Re: Login shell

[Ken Cunningham]

> I'd be interested in any experience running Linux software directly on macOS, 
> without installing Linux.

your best bet is to see what you'd like, and see if someone has made it work on 
macports; there is a lot, really. the very latest Apache2 runs on everything 
back to Tiger PPC for example.

On the wildly-experimental front, a maybe-might-run-something compatability 
layer was just added to macports. The idea is to run ELF linux binaries 
directly on macOS. You are certain to run into some issues, but look into noah:

port info noah

K

Re: Login shell

[Dmitri Zaitsev]

Is this the post you are referring to?
https://lists.macports.org/pipermail/macports-users/2020-April/048223.html

When I tried Ubuntu on Mac Pro, I couldn't get any sound and trying to
look for help online it felt like another rabbit hole to jump in :(
Old problems solved, new ones created :(

I was reading this and thought it referred to using
no-mac-era-software from within macOS:
>> > I don’t use any MacOS-era software to access anything outside the network.

I'd be interested in any experience running Linux software directly on
macOS, without installing Linux.


On Sun, May 10, 2020 at 12:54 PM Ken Cunningham
 wrote:
>
> If you look back a few days earlier in this list, you'll see my experiences 
> in installing Ubuntu on older MacOS hardware -- I just went through the 
> process and documented it there -- and there are various resources on the web 
> that weren't too hard to find. I'm typing this on Ubuntu running on a MacBook 
> 2,1 now.
>
>
> It has some nice features. But there are warts.
>
>
> Ken
>
>
>
>
> On 2020-05-09 10:05 p.m., Dmitri Zaitsev wrote:
>
> I would be very interested to learn how to avoid the insecure MacOS software 
> replacing it with that from Linux land. Any good source to read about it?
>
> On Sun, May 10, 2020, 07:47 Daniel J. Luke  wrote:
>>
>> On May 7, 2020, at 3:34 PM, Ken Cunningham  
>> wrote:
>> >> there are large closed-source surface areas that you aren't going to be 
>> >> able to keep updated.
>> >
>> > You have said that before, and I listened, but:
>> >
>> > all my systems live behind a firewall, and none are exposed to the open 
>> > web.
>> > I don’t use any MacOS-era software to access anything outside the network. 
>> > Only, really, MacPorts stuff (all with up-to-date security) and TenFourFox 
>> > (also built with MacPorts stuff, also with all up to date security).
>>
>> ... and they're probably all linked with versions of Libsystem that don't 
>> have the most recent patches from Apple (you could probably be backporting 
>> them, but I doubt you're doing that :) ).
>>
>> > I just don’t see the vulnerability, TBH.
>> >
>> > If you know of any, please give me an example. I don’t want to be stupid 
>> > about things.
>>
>> It's risky - the majority of bugs that Apple releases security patches for 
>> are in components that exist in previous Mac OS versions. Maybe those 
>> versions don't have those problems (but they probably do). Maybe no one is 
>> exploiting them.
>>
>> If you are firewalling and monitoring both inbound and outbound traffic, 
>> maybe you've set things up so that you can run a vulnerable system safely. 
>> Most people aren't capable of doing that. These kinds of things are hard to 
>> do well - if you've got a strong perimeter, but vulnerable systems inside - 
>> it just takes one problem with your perimeter security and an attacker has 
>> access to everything you thought was secured by your perimeter security.
>>
>> > The time daemon, maybe?

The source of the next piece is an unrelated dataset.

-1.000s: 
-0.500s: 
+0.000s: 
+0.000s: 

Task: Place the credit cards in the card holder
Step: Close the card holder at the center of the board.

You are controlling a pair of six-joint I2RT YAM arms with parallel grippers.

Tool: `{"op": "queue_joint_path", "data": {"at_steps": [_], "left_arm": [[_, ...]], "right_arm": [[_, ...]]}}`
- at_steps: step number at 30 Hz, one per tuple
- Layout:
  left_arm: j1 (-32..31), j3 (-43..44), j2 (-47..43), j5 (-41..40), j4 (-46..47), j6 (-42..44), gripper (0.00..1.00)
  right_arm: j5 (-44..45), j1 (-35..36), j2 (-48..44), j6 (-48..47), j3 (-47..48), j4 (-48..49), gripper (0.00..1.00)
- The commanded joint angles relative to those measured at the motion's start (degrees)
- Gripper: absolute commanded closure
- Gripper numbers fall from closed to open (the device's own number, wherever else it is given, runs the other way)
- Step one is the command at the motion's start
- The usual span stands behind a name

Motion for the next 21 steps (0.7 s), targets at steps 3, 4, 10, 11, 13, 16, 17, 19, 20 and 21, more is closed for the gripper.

I heard there was something about that daemon,
>>
>> yeah, it's had a bunch of problems.
>>
>> > but it just checks Apple’s time server.
>>
>> how do you know? (hint: ntp uses udp and also bgp-interdomain routing is 
>> still largely insecure).
>>
>> > I could replace that too, I guess...
>>
>> At that point, if you're not using any MacOS software - why are you running 
>> Mac OS at all? That hardware can run an OS that's still getting security 
>> patches and run all of the unix-y software that's in Macports without the 
>> risk.
>>
>> (Of course, Mac OS UI and hardware drivers are generally better, so I 
>> understand there may be reasons why people might want to do this - but I 
>> think it's too easy to overlook the potential downside).
>>
>> [This is probably off-topic for macports, so I'll refrain from typing more]
>> --
>> Daniel J. Luke
>>


-- 
Dmitri Zaitsev
School of Mathematics
Trinity College Dublin

WWW:  http://www.maths.tcd.ie/~zaitsev/

Re: Login shell

[Ken Cunningham]

If you look back a few days earlier in this list, you'll see my 
experiences in installing Ubuntu on older MacOS hardware -- I just went 
through the process and documented it there -- and there are various 
resources on the web that weren't too hard to find. I'm typing this on 
Ubuntu running on a MacBook 2,1 now.



It has some nice features. But there are warts.


Ken




On 2020-05-09 10:05 p.m., Dmitri Zaitsev wrote:
I would be very interested to learn how to avoid the insecure MacOS 
software replacing it with that from Linux land. Any good source to 
read about it?


On Sun, May 10, 2020, 07:47 Daniel J. Luke > wrote:


On May 7, 2020, at 3:34 PM, Ken Cunningham
mailto:ken.cunningham.web...@gmail.com>> wrote:
>> there are large closed-source surface areas that you aren't
going to be able to keep updated.
>
> You have said that before, and I listened, but:
>
> all my systems live behind a firewall, and none are exposed to
the open web.
> I don’t use any MacOS-era software to access anything outside
the network. Only, really, MacPorts stuff (all with up-to-date
security) and TenFourFox (also built with MacPorts stuff, also
with all up to date security).

... and they're probably all linked with versions of Libsystem
that don't have the most recent patches from Apple (you could
probably be backporting them, but I doubt you're doing that :) ).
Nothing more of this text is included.